=== Begin Enclosure ===
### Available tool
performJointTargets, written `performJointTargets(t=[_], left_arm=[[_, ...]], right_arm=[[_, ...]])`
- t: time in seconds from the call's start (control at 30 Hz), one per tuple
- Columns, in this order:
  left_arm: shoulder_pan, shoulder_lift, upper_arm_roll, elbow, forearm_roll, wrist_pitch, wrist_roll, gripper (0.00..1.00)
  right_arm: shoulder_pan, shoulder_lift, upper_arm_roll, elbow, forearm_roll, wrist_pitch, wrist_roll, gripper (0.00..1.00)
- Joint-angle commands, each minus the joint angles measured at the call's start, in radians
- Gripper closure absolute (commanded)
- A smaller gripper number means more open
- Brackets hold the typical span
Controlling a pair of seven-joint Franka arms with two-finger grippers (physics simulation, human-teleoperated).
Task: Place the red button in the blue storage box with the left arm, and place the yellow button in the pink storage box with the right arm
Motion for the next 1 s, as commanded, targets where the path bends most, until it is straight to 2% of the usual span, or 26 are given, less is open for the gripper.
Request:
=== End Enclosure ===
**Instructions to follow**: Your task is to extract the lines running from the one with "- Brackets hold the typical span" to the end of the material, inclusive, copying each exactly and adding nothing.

**Your response**:
- Brackets hold the typical span
Controlling a pair of seven-joint Franka arms with two-finger grippers (physics simulation, human-teleoperated).
Task: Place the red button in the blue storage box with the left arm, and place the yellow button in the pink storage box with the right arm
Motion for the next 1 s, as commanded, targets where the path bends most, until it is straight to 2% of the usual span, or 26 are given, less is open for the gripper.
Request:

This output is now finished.